Freixo do Meio, 21 de julho de 2042
Voltei a remexer o baú das vleharias e encontrei a fotografia, que junto a esta cartinha.
Quando entrávamos na ágora do Freixo, sobre as prateleiras de uma biblioteca, Agostinho nos fitava. E nos sentíamos pequenos perante aquele olhar, inaptos educadores incapazes de concretizar o que o Mestre propunha.
Naquele tempo, já seria possível passar do consumo de currículo à produção crítica de conhecimento e à sua fruição, gerando embriões de uma democracia digital solidária. As tecnologias digitais poderiam ser colocadas ao serviço da humanização da escola, mas apenas serviam para a mercantilização da escola pública.
A Escola permanecia parada no tempo, constituía-se em obstáculo a um desenvolvimento humano sustentável, ignorando que os contributos das neurociências e a emergência da Web 4.0 prefiguravam mais do que uma revolução tecnológica: uma revolução social e cultural.
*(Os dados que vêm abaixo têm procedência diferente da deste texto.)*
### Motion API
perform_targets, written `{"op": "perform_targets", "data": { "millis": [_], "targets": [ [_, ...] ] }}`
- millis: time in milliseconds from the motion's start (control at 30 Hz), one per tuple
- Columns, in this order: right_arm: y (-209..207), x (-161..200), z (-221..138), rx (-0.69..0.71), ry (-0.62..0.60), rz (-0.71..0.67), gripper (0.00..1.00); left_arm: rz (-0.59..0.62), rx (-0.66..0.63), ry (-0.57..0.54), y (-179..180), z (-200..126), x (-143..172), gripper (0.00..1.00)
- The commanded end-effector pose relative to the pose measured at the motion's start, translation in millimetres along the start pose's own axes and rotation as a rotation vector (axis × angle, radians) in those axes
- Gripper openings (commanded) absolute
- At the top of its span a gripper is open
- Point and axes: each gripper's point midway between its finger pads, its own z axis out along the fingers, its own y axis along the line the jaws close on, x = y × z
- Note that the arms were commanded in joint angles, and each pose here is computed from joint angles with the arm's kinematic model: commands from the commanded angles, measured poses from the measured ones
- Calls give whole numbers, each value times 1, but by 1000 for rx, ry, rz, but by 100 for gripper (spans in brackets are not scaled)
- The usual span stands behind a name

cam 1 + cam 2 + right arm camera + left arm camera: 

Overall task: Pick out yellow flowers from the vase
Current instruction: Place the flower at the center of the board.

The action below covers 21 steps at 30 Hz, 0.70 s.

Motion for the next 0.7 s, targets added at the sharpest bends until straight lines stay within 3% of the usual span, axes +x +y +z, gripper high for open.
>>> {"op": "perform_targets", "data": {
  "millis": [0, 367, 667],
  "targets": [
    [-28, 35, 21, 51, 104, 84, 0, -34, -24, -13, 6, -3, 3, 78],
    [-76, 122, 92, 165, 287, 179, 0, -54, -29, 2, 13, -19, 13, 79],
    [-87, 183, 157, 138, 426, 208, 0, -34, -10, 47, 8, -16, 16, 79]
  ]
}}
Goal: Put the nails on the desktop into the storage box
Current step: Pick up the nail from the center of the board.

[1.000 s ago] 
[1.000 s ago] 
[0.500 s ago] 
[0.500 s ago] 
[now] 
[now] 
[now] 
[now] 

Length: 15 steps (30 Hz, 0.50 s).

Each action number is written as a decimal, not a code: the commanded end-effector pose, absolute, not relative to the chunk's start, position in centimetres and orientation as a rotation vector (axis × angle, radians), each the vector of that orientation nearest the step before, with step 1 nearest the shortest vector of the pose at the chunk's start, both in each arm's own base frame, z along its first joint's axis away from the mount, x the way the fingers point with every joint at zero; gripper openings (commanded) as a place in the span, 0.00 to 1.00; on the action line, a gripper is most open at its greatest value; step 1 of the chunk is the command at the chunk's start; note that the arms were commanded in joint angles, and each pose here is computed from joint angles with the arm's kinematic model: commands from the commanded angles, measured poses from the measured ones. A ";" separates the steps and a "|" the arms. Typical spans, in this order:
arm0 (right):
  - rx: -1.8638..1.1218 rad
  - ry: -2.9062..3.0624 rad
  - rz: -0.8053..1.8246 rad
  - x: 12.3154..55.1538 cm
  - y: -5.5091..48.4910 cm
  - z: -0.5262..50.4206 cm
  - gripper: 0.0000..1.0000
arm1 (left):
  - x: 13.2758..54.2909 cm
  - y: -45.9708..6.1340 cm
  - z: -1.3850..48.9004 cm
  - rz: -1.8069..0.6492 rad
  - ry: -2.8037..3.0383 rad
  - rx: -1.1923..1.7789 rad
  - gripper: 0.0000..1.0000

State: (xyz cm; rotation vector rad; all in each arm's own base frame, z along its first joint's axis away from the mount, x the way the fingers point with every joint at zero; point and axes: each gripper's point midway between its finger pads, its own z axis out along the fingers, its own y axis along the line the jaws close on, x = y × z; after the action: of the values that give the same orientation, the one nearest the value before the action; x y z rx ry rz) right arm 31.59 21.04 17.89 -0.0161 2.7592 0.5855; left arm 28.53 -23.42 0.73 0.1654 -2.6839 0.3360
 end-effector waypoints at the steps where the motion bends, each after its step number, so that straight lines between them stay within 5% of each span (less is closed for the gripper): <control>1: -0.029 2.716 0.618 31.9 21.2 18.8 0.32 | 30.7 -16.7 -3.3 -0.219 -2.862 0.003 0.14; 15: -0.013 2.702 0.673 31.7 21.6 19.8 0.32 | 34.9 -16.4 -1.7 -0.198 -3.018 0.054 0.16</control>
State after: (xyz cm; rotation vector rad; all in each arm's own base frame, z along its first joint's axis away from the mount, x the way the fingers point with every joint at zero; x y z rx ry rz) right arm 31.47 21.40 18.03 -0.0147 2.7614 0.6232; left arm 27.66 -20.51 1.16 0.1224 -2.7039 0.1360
Quando tocava a sirene anunciadora do intervalo das aulas, os jovens corriam para os seus telemóveis, sentavam-se no chão, alheados de tudo o que os rodeava. Enquando o “toque de entrada” não soava, os corredores das escolas eram arquipélagos de solidões. A relação com a tecnologia substituía os espaços dos afetos, das relações onde se poderia estabelecer o sentido de uma nova humanidade.
A Lei de Bases dizia-nos que a educação, dever da família, da sociedade e do Estado (através da escola), inspirada nos princípios de liberdade e nos ideais de solidariedade humana, tinha por finalidade o pleno desenvolvimento do educando e o seu preparo para um exercício pleno de cidadania. Também dizia ser dever do Estado garantir a educação de todos. E eu me questionava:
Quanto tempo mais demorariam os professores, as escolas e os donos do “sistema” a compreender que a escola que (desgraçadamente) ainda tínhamos não conseguiria atingir tais desideratos?
Quanto tempo decorreria ainda, até que se apercebessem da necessidade de assumir múltiplas e urgentes medidas, como a de interpelar o modelo hierárquico de relação, de modo a propiciar uma relação comunicativa, e de conceder dignidade ao exercício da profissão de educador?
Ontem, vos falei da Eunice. Hoje, quando caminhava, meditando sobre o sem sentido da escola, outra extraordinária educadora me veio à mente (ou seria ao coração?). Na década de 1970, Maria Nilde implantara um programa para mulheres de baixa renda, nas favelas de São Paulo. Essa e outras iniciativas dotaram-na de uma formação experiencial que desembocou numa extraordinária tese de doutorado. Cinquenta anos decorridos, os seus colegas universitários esbanjadores de vã erudição nada tinham acrescentado, nada haviam contribuído para ajudar a escola a libertar-se do marasmo instrucionista.
Os teoricistas habitavam um sétimo céu, muito acima do submundo do comum dos mortais. E, entre a retórica dos teoricistas e o glamour de congressos e teses, pouco, ou mesmo nada mudara, desde então. Continuávamos à mercê das diatribes dos novos governantes, e dos maus tratos dos áulicos.
A morte levaria Nilde, no último ano do século passado. Mas, ainda viveria tempo suficiente para escutar a confissão do Mestre Darcy:
“Fracassei em tudo o que tentei na vida. Tentei alfabetizar as crianças brasileiras, não consegui. Tentei salvar os índios, não consegui. Tentei fazer uma universidade séria e fracassei. Mas os fracassos são minhas vitórias. Eu detestaria estar no lugar de quem me venceu”.
Também escutara o seu repto:
“Tudo o que eu não consegui fazer ficam vocês encarregados de realizar. Mas façam!”